'Insidious Chapter 2' review: So bad, it's (not) scary
There are some good things to be said about "Insidious: Chapter 2," though none of them have to do with the acting, directing, writing, lighting, sets, costumes or effects. As a business model, however, this burgeoning horror franchise is some kind of masterpiece.
It began with 2011's "Insidious," a haunted-house story about a father who ventures into a spirit realm called The Further to rescue his son. A clumsy hash of "Poltergeist" and "The Amityville Horror," and produced for a visibly low $1.5 million, the movie nevertheless benefited from a wide-reaching PG-13 rating and earned $97 million. That's a return on investment even Bernie Madoff couldn't promise.
So, here comes the sequel, "Insidious: Chapter 2." Josh Lambert is again played by scream king Patrick Wilson (also of "The Conjuring"), while Rose Byrne returns as his wife, Renai. But their son, Dalton (Ty Simpkins), still has nightmares, and the house is still plagued by strange goings-on. Actually, the same goings-on: crackling baby monitors, self-moving toys, glimpses of women in Victorian gowns. Grandma Lambert (Barbara Hershey) starts to wonder: What if it isn't Josh who came back from the afterlife?

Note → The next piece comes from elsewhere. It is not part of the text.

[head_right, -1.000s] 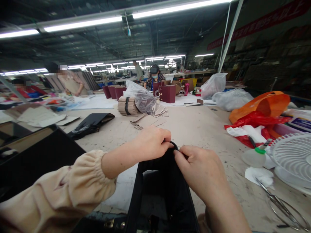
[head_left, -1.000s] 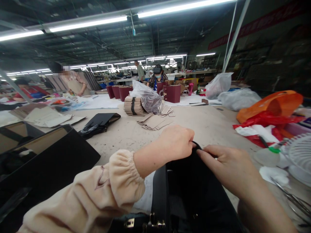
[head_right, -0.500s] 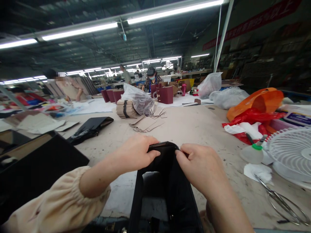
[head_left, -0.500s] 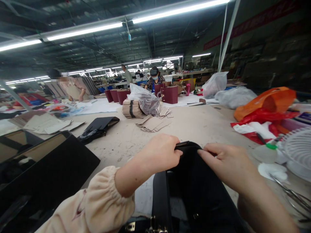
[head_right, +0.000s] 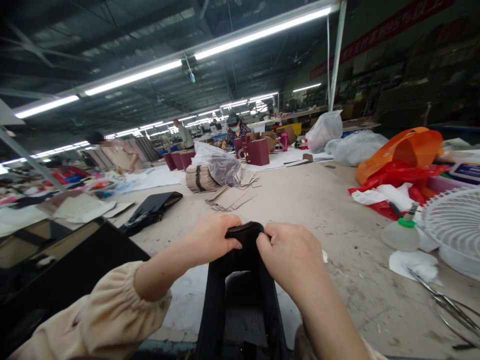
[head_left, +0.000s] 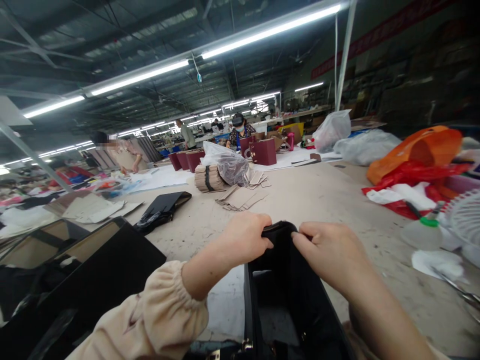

The demon-dad angle gives "Chapter 2" a chance to rip off "The Shining," but it also goes after "Psycho" and -- why not? -- "Mommie Dearest." All of which might have been wackily entertaining if the whole thing weren't so sluggishly paced, poorly lit and dispiritingly unoriginal. At times, "Chapter 2" almost seems like a knowing parody of a lousy horror flick.
It's directed by James Wan and written by Leigh Whannell (also playing the ghostbusting assistant Specks), who created the "Saw" films; Oren Peli and Jason Blum, of the wildly successful "Paranormal Activity" series, are producers. Clearly, these people know what they're doing.
PLOT Malevolent spirits continue to plague the Lambert family.
RATING PG-13 (scary imagery)
CAST Patrick Wilson, Rose Byrne, Barbara Hershey
BOTTOM LINE More gruesome acting and ghastly writing in this abysmal sequel from the makers of "Saw."